I have an 03 base model FWD with 130k. Engine appears to be toast (tick > rat'a'tat'att > knock. I'm not qualified to diagnose, but i suspect the oil pump may have failed. FWIW once the rattle stage started it would always make the rattle when the throttle was released). I'm still researching pricing on used engines but it looks like it might be feasible (my magic # on whether i throw in the towel is ~$2000 TOTAL). How much should I look to pay to have the old one pulled and new installed? How much would the old engine be worth in scrap value? Should I factor that into the price when negotiating?Also, if anyone lives in the cincinnati-dayton area and wants to make a bid to offer your services i am all ears.

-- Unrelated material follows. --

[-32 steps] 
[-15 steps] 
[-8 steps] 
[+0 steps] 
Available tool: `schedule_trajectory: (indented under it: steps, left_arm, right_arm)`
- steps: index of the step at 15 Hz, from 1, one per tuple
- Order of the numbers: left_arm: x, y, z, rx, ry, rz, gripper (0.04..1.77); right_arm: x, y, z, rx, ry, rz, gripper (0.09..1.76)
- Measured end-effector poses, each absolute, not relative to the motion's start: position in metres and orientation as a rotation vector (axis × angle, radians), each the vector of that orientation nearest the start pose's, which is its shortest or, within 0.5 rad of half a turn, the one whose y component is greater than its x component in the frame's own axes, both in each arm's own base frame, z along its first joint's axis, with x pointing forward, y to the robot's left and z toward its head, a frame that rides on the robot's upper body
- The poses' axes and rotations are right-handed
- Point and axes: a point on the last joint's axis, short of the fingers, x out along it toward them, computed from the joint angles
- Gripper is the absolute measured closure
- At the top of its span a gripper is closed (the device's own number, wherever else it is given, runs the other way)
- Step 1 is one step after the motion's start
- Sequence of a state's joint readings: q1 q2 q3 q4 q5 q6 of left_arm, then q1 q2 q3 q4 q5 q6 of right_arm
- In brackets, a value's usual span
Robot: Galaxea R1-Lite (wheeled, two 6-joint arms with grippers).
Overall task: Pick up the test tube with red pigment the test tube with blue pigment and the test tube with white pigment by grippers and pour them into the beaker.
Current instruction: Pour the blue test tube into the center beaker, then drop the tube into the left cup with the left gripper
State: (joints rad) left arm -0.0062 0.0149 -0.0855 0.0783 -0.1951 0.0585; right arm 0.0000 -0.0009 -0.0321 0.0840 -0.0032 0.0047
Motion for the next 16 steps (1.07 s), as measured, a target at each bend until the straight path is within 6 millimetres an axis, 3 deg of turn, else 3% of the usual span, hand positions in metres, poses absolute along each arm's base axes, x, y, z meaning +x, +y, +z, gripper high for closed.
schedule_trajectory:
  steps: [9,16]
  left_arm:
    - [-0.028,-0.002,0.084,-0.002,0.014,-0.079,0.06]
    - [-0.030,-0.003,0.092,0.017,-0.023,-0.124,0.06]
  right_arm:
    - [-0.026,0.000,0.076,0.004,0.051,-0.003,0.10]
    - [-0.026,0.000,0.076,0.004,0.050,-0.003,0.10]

Quote, originally posted by UberDemon » I'm not qualified to diagnose, but i suspect the oil pump may have failed. Seems like there haven't been a lot of oil pump failures (outside of the GT owners who used underdrive pulleys that got rid of a harmionic balancer) I can't remember the symptoms, but something worth checking out is the much more failure prone sepentine belt tensioner. If the engine is cold, you can take off the belt and run it, if the noise is still there then that tells you it's not any of the belt driven pieces, if it goes away then it's probably not an engine internal.My 03 was developing a tap/rattle/knock, and I replaced the rod bearings a year ago, still running great (and quiet). Can check/replace those without pulling the engine. $30 and a couple of hours on your back.Why do you suspect the oil pump failed, are there other indications you didn't mention? A new engine and install is a good chunk of change, I'd want to be sure it was needed before getting that done. It might be worth taking it in to a shop and getting a second opinion.You asked for labor only install costs, does that mean you've already got a replacement engine? Somne junkyards will give a decent price break if you buy an engine from them and have them install it.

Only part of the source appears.